Is The Lack of a CBI Spike a Bad Omen?

I received an interesting question from a subscriber about the lack of action in the CBI and whether there have been successful bottoms in past that occurred without a spike in the Capitulative Breadth Indictor. With moves to 10 or higher in November, January, March, and July it would seem curious we only reached 5 last week.

While somewhat rare, there have been bottoms that did not see the CBI reading reach 7 or higher at any point in the downmove. The most recent was the May-June selloff in 2006, which peaked at 5 on the May leg down and only reached 3 on the June leg down. This can be seen in the chart below. The CBI is the indicator in the bottom pane. The S&P 500 is charted on top.

The March, 2001 bottom which led to a 2-month rally in the S&P had a CBI reading that peaked at 6. During the sharp selloff in October of 1997 the CBI only reached 4.

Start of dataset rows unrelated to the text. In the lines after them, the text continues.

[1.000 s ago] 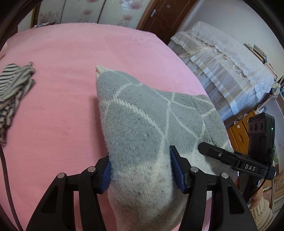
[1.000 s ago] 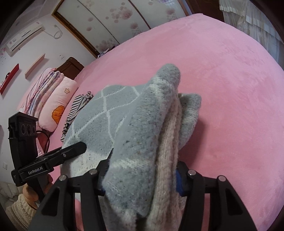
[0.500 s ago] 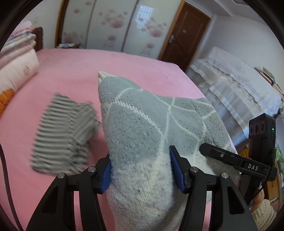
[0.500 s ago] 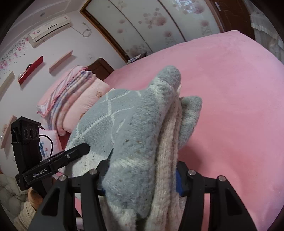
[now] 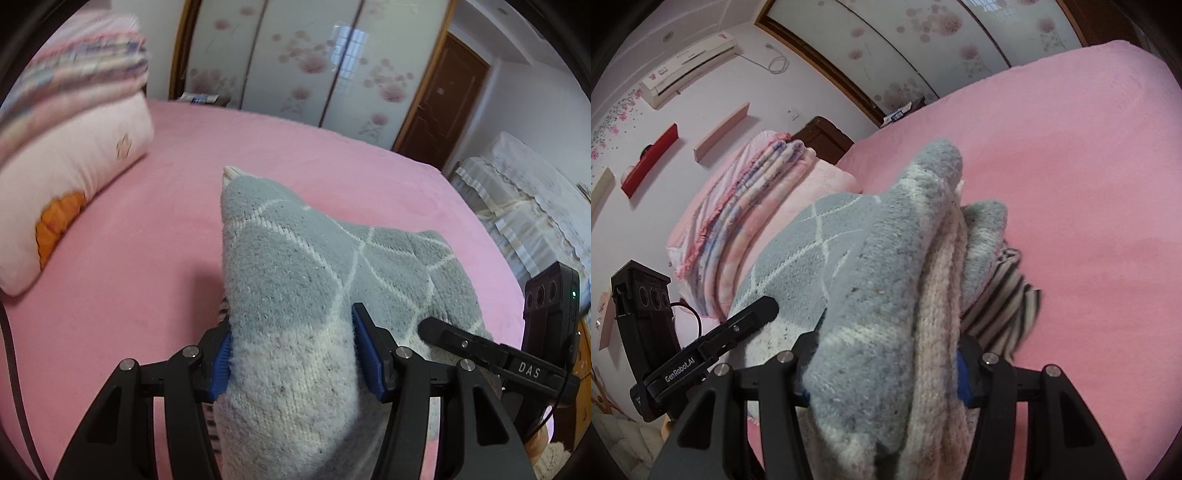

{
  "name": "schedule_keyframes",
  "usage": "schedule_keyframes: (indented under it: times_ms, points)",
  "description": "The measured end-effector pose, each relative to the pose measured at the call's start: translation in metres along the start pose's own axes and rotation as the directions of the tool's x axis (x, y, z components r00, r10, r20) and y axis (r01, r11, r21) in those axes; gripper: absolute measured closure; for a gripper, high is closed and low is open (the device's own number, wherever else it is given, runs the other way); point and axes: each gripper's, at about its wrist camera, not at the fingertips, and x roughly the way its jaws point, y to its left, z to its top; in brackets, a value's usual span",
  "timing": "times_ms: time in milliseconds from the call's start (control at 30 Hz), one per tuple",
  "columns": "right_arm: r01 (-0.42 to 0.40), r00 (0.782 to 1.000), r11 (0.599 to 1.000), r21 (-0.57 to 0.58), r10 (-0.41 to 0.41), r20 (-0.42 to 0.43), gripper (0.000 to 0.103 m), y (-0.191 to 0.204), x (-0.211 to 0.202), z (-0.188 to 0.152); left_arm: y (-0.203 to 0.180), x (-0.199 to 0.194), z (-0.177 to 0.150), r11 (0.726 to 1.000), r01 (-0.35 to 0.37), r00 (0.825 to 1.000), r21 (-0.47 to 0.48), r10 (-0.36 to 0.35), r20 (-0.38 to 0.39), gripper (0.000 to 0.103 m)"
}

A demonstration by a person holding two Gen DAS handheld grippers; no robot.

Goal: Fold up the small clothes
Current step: 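Carry the folded sweater with both tools onto the striped garment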

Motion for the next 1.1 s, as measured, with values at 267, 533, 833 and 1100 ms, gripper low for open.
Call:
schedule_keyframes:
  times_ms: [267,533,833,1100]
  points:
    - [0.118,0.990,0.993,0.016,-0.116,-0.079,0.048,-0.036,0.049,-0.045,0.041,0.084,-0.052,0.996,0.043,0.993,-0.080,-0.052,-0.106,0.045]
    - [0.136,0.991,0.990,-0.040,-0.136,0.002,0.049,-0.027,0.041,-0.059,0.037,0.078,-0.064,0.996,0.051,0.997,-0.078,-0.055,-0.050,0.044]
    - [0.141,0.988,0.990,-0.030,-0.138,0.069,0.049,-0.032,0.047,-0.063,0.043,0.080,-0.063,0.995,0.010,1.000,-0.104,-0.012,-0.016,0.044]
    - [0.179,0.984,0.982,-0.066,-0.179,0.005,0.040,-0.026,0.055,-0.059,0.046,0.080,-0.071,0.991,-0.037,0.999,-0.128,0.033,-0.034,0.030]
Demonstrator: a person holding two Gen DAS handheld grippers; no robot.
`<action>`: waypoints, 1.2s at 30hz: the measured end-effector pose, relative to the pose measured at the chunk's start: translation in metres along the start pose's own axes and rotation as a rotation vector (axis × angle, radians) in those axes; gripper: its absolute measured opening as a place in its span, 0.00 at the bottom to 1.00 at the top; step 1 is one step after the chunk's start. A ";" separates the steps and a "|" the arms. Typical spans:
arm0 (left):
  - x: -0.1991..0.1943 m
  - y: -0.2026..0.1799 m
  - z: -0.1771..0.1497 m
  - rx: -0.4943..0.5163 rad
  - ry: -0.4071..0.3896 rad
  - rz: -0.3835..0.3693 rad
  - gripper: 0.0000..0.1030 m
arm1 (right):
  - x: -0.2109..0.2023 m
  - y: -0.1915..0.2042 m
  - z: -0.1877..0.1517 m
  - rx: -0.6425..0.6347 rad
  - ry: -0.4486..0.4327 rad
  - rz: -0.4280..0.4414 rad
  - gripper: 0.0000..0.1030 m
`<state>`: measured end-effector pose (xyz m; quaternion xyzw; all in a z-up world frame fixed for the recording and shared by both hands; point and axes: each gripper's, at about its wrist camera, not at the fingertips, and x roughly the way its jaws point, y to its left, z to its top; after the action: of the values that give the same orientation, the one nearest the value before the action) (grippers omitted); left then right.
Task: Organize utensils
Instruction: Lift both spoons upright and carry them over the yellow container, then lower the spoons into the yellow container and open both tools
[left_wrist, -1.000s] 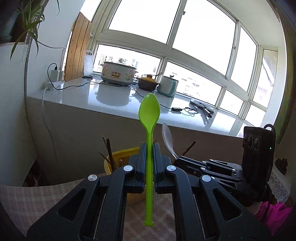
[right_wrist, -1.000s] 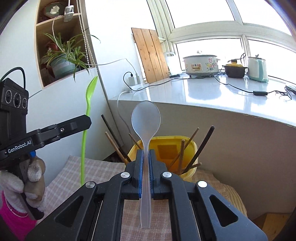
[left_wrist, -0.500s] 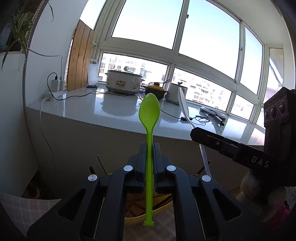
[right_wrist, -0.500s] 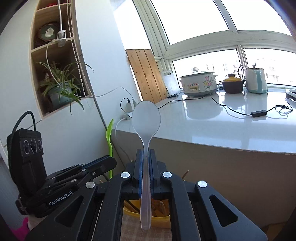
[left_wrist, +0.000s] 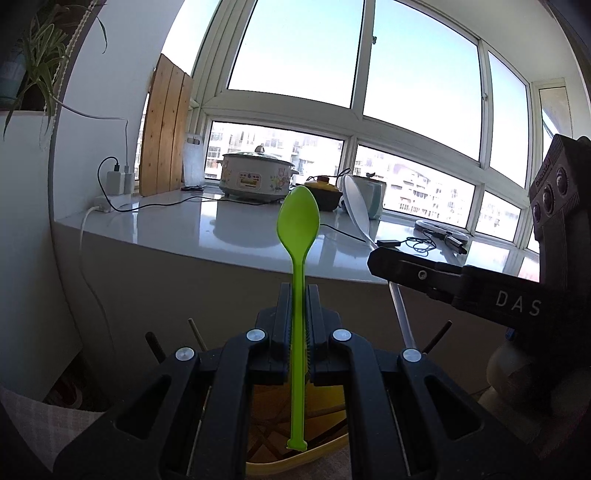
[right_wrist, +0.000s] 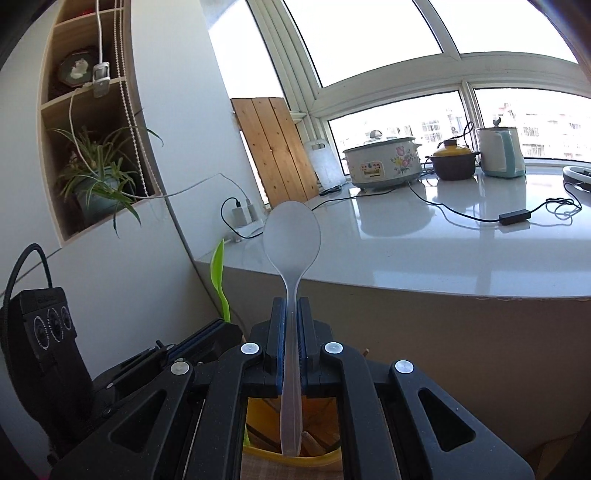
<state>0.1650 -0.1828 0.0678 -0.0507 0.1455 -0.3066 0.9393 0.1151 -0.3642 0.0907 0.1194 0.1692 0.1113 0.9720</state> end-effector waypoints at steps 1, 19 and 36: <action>0.000 0.000 -0.002 0.003 -0.003 0.002 0.04 | 0.001 0.000 0.000 0.000 0.000 -0.002 0.04; -0.006 -0.001 -0.009 0.020 -0.065 0.020 0.04 | 0.010 0.013 -0.001 -0.054 -0.006 -0.028 0.04; -0.026 0.019 -0.019 -0.030 -0.037 -0.012 0.04 | 0.026 0.024 -0.013 -0.088 0.029 -0.032 0.04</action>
<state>0.1494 -0.1525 0.0523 -0.0715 0.1324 -0.3089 0.9391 0.1305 -0.3326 0.0776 0.0721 0.1803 0.1048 0.9753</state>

The one that might seem most similar to the current situation is October of 1998. After spiking huge in August (similar to July of this year), it hardly budged on the October leg down, peaking at 5.

While I don’t store intraday readings, I did notice on Thursday morning that had the market closed near Thursday’s lows it would have led to a CBI of 8.
In summary, I wouldn’t consider the lack of a high CBI reading a negative for the rally potential. I’ve found it most useful as a short-term indicator and not suggestive of long-term implications.